Johannes Hirsch studied computer science at KIT, main focus were assistive technologies for elderly, especially for people with dementia (Diplom). Since 2015, he has worked as a scientist at ITAS dealing with constructive technology assessment in care taking arrangements.

Additional information

Funding

This work was supported by the German Federal Ministry of Education and Research (BMBF) [grant number 16SV6381].

Notes

1. See https://ec.europa.eu/programmes/horizon2020/en/h2020-section/societal-challenges. For detailed information: https://www.rri-tools.eu/; http://engage2020.eu/; http://www.great-project.eu/; http://www.livingknowledge.org/projects/perares/; http://www.progressproject.eu/; http://res-agora.eu/news/; http://responsibility-rri.eu/.

2. http://www.etica-project.eu/.

3. The action context is thus chosen from among the seven fields of social needs mentioned above, in this case demographic change, for which the EU hopes that explicit solutions will be found on the basis of RRI.
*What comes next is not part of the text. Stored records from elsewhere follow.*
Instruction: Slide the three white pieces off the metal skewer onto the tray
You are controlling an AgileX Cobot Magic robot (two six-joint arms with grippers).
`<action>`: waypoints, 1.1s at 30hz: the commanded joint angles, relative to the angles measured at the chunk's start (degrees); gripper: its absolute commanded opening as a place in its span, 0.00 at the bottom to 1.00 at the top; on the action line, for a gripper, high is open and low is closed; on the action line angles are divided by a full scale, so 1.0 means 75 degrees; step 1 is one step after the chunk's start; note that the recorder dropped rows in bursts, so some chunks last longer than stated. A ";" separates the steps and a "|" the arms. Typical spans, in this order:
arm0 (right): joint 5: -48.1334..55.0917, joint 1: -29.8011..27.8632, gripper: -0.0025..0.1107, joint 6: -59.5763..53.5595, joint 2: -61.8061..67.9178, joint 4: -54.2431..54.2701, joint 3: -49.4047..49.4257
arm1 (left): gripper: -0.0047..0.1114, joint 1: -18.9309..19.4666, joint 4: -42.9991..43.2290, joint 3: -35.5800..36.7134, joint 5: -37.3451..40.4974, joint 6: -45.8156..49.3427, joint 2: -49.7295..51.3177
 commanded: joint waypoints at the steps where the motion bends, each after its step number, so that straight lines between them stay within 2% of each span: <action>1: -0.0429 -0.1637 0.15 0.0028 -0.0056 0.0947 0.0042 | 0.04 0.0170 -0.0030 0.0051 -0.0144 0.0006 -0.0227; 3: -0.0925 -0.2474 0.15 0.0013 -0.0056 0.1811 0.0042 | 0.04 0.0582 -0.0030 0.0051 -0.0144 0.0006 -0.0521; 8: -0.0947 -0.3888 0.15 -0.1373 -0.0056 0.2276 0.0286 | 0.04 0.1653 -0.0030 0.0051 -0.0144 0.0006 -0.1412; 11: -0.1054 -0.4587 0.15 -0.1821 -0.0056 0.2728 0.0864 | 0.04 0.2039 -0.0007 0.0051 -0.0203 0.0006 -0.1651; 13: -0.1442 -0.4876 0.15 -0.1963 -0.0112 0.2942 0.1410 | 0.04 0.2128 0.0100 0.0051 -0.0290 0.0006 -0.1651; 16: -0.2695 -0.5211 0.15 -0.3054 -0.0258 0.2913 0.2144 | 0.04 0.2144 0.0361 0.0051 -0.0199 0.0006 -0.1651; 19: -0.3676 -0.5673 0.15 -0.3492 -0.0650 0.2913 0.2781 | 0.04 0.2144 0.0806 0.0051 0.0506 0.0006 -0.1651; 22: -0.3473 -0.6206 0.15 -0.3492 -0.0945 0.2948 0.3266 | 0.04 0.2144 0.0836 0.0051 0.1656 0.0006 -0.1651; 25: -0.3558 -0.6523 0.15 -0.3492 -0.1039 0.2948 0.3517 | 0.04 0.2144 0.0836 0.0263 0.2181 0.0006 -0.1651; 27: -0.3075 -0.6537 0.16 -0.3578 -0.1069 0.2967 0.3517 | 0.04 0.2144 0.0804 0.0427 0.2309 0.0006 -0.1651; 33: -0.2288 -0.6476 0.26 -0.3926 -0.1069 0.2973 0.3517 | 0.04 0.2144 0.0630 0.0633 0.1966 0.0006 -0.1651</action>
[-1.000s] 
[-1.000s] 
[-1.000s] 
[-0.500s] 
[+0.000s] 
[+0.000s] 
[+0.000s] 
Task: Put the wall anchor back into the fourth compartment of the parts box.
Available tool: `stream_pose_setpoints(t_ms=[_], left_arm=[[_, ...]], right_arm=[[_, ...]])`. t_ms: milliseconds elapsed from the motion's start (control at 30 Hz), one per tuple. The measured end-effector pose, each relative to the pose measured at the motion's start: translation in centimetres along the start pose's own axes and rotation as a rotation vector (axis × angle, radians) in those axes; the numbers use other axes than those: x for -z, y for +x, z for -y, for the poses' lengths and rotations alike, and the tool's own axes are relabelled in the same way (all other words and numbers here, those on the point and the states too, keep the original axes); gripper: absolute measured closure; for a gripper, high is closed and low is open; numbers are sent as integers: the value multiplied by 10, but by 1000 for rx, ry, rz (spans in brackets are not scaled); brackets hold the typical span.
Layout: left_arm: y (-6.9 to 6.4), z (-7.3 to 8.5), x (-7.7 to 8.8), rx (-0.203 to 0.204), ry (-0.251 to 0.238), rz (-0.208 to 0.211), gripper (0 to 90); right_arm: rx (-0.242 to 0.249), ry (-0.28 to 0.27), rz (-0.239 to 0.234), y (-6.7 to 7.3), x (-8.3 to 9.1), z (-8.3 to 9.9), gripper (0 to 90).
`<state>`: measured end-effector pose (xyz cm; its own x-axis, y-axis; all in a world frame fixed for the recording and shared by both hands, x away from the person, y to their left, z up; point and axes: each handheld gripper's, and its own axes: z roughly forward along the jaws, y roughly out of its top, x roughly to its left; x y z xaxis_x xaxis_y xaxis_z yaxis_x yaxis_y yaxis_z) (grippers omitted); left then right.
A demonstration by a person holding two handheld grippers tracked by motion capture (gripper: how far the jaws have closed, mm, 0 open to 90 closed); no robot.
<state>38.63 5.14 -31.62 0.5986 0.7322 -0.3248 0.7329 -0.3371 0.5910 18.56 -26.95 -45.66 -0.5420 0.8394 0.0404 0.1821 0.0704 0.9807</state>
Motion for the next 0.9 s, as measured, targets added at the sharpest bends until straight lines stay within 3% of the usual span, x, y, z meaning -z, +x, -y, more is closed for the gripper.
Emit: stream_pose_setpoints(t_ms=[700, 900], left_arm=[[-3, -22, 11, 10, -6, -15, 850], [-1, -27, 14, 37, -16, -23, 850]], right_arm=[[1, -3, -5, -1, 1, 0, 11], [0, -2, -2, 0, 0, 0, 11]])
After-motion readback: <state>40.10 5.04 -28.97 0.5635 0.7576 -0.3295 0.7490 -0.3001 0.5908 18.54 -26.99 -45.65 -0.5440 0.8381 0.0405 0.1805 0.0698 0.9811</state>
4. See the Deutsche Gesellschaft für Psychiatrie, Psychotherapie und Nervenheilkunde (DGPPN); Deutsche Gesellschaft für Neurologie (DGN) (eds.): S3-Leitlinie ‘Demenzen.’ Empfehlung 95 http://www.dgn.org/leitlinien/3176-leitlinie-diagnose-und-therapie-von-demenzen-2016. Last Accessed: 31 August 2016.

5. In the care-giving arrangement, it is possible to consider other actors such as the operator of the nursing home and the corporate body responsible for it. This study focused only on the narrower context of action since the question was initially which assistive technology would be acceptable to the actors without considering the ability of the institution to implement it.

6. See on this https://www.wegweiseralterundtechnik.de.

7. See for greater detail in Weinberger and Decker (2015, pp. 37ff).

8. http://www.aaliance2.eu.

9. Only some of the results of the Movemenz project are reported here to support the line of argument pursued in this paper. The comprehensive report of the results is to be published soon at KIT Scientific Publishing.

10. All quotes from the interviews are colloquial speech in German, translated by the authors.

11. German long-term care insurance levels.